Marketing is often the last thing on the minds of facility owners during the peak season, and understandably so, especially for smaller facilities. But the busy season is actually the most important time to keep up marketing. By the time peak season ends, it’s usually too late to get people into the facility during the following lull.
Enticing folks into your sports facility when the weather is nice, or during any other type of slow season, requires creative programming and plenty of incentives. But most of all, it requires planning.
Plan Ahead
Ideally, you would have already created a detailed 12-month marketing plan at the beginning of the year, then made sure someone on staff was in charge of enforcing the deadlines on the plan.

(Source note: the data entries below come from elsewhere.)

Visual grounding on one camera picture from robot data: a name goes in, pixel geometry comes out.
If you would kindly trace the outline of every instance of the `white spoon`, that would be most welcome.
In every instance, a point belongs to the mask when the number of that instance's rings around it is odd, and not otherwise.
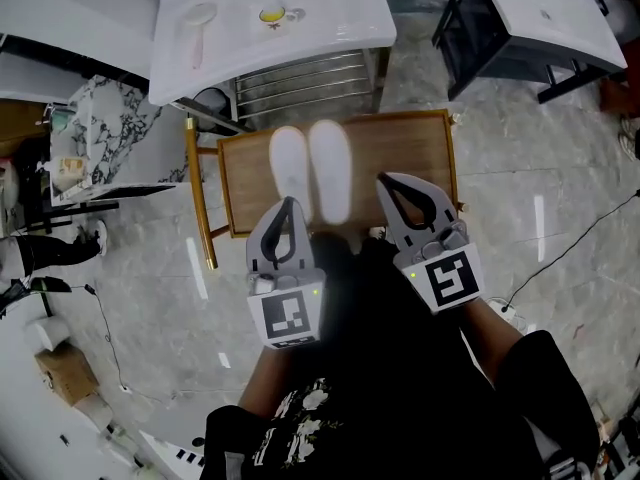
[[[218,8],[213,2],[195,5],[184,17],[187,25],[196,28],[196,44],[193,48],[193,69],[200,69],[204,50],[204,27],[216,17]]]

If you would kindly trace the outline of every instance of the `white tabletop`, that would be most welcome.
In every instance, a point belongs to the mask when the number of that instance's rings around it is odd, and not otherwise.
[[[492,0],[510,35],[591,55],[621,69],[620,46],[595,0]]]
[[[187,13],[203,3],[214,4],[215,17],[189,23]],[[160,0],[149,101],[165,105],[283,62],[391,46],[395,38],[386,0]]]

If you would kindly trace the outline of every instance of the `black pants leg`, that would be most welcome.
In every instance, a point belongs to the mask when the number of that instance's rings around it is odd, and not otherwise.
[[[100,253],[96,238],[86,242],[76,238],[75,242],[68,244],[50,236],[23,235],[18,237],[18,245],[27,275],[52,265],[76,265]]]

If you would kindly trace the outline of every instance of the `marble countertop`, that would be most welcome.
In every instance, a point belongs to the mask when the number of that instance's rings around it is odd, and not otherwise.
[[[187,173],[185,114],[157,107],[129,85],[95,76],[70,99],[76,109],[64,128],[51,132],[51,158],[87,160],[85,179],[61,191],[52,184],[53,204],[87,191],[173,184]]]

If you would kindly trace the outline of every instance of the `white shoe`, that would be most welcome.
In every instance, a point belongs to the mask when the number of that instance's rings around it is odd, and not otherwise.
[[[107,254],[107,237],[109,236],[107,232],[107,225],[102,220],[93,221],[89,225],[89,234],[91,238],[97,235],[98,237],[98,245],[100,245],[100,256],[104,256]]]
[[[309,152],[304,134],[293,126],[278,128],[271,136],[269,161],[280,197],[295,198],[308,224],[313,218],[313,210],[309,192]]]
[[[343,224],[351,214],[353,168],[349,137],[338,123],[323,119],[309,130],[309,149],[322,217],[327,224]]]

However, you don’t have to have the whole year planned out to prevent a post-peak revenue crash – you just have to be thinking several months ahead. The best marketing, especially for events like camps, clinics, and tournaments, starts months before the event’s start date.
At DNA Sports Center, we’ve found that the ideal window for getting the initial word out about a new class, program or promotion is six to eight weeks ahead of time.
That doesn’t mean that the classes will fill up that early, although sometimes they do. But it does get people thinking about the event.
Follow the Schedule
A good advanced marketing plan for your events doesn’t require spending hundreds of dollars on ads. Here’s what we do at DNA, in general:
- 6-8 weeks ahead of event: announce the event on your web site, all social media, email, signage, voicemail message, printed flyers in the facility, and anywhere else you can reach a customer (such as the login page for your scheduling software)
- 4-6 weeks before event: send email and social media reminders
- Beginning of week of the event: Send more urgent reminder with number of spots left
- Day of event, if there are spots left: If there’s any room left, send a final reminder to anyone who has expressed interest
The main problem most facilities have is getting the events announced early enough that their clients are well aware of them (it typically takes about 6-8 touch-points for a client to buy).